Women commissioned art, too

On Dr. Louise Bourdua’s recent stop in Montreal, the city wasn’t cloaked in a veil of ice and darkness, illustrating a scene from the children’s story of the ice queen.
“The last time I spoke at Concordia was during the ice storm,” Bourdua, from the Department of Art History at the University of Aberdeen in Scotland, told an audience compiled mostly of students and faculty last Thursday.
Also reminiscent of the dullness brought on by the ice storm, the Medieval Period or the “Dark Ages,” as labeled by the Humanists in the Renaissance, were originally thought to have been culturally dormant in terms of producing anything of value following the decay of classical civilization.
However, later historians proved this theory wrong.
Bourdua’s lecture entitled Matrons and Patrons: Women and Franciscan Art in Late Medieval Italy, revealed that men weren’t the only ones fronting the bills in terms of commissioning art.
In her lecture, Bourdua focused on selected religious pieces believed to be commissioned by women and their representation in the works. “I don’t think [women] are as absent as one may think. According to some statistics, women are prominent benefactors [in commissioning religious art]. The problem is that there is only a small surviving sample of objects. And out of this small surviving sample, very few are documented, so we don’t know who paid for them.”
There were three types of women during the Medieval period likely to commission pieces: nuns, widows and rulers. Bourda cited that, “From a sample of 83 records for the 13th and 14th centuries (Franciscan church of San Fermo Maggiore, Verona): 51.8% were women benefactors. Of these, 38.6% were widows, 9.6% were married women, 8.4% were defined as daughters, and 2.4% appeared in their own name and with no reference to relations.”
However, Bourdua noted their statements were not what would be considered as feminist today. “Women commissioned things in a very traditional way – for their families, or for the benefit of their souls. When they picture themselves, it is traditional – not feminist – as the men were putting themselves forward.”
Bourdua stressed in her lecture: “There is quite a lot of participation of women as patrons in the Fransican order, but I don’t think that there is a feminine voice there. I think they are expressing their [individual] identity, as other groups do,” she added.
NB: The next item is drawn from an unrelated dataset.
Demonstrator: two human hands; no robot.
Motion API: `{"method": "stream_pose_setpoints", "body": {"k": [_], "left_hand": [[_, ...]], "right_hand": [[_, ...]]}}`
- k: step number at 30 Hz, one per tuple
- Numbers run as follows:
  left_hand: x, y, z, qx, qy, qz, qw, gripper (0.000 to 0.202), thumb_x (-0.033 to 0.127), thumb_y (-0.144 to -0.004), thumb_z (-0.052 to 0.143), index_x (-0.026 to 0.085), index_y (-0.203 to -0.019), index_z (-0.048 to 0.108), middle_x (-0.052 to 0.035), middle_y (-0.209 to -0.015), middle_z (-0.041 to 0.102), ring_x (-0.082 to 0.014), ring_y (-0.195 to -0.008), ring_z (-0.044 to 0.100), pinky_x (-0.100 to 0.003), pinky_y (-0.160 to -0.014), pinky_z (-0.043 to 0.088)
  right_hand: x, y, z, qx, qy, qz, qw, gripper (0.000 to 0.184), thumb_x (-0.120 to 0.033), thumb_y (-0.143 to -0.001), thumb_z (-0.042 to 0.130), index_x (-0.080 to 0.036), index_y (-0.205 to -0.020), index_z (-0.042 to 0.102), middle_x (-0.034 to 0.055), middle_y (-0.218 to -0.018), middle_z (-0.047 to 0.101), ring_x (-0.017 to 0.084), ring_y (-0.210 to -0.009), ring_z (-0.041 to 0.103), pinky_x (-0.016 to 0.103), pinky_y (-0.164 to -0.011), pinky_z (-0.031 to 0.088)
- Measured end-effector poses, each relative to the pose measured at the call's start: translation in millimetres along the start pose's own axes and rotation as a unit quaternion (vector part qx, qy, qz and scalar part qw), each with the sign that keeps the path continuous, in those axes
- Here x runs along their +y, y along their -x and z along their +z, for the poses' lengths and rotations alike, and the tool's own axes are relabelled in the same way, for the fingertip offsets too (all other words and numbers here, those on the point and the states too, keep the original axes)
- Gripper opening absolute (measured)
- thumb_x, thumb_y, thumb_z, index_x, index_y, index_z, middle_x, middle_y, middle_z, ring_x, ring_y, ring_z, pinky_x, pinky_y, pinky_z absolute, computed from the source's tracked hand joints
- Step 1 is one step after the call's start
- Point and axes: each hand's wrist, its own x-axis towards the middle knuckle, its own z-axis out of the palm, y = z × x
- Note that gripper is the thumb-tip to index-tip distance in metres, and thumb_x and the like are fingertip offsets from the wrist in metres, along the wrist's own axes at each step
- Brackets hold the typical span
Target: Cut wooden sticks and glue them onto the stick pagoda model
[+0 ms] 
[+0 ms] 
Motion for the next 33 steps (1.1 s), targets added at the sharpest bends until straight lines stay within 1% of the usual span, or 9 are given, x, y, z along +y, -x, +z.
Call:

This is the third time that Bourdua has been invited to speak at Concordia. She has come to Canada on a fellowship from the British Academy and the Association of Common Wealth, and is collaborating on a project with Dr. Anne Dunlop, of the Art History Department at Concordia.
Bourdua was born in Montreal and graduated with honors in Art History at McGill, did her Masters in Medieval Studies at the University of London, and her doctrine at Warwick in Coventry.
Medieval art captured Bourdua’s heart by accident. “I was really interested in baroque art and realized that much medieval art had been destroyed in order to replace them, as it often happens, by works of the baroque period.
She was fascinated by this information and wanted to illuminate this aspect of the “Dark Ages,” and discover its hidden layers. ” I fell in love with the unusualness of it all, it was very foreign to me, I had seen very little of it in Montreal or in Ottawa.” That’s because most of our churches, although beautiful in their own right, are Neo-Gothic or Romanesque style.
Bourdua said that Medieval art could tell you what people felt and how it was expressed. It was religious art. “We must remember that we cannot generalize, we cannot come up with big patterns that this is what happens in the Franciscan church. Every commission has to be looked at separately.”
Those interested in Fransciscan art can have a small taste of it at the Montreal Museum of Fine Arts’ European Masters collection, which offers a rich collection of paintings, sculptures and objects in part from the Middle Ages, like 14th-century religious scenes.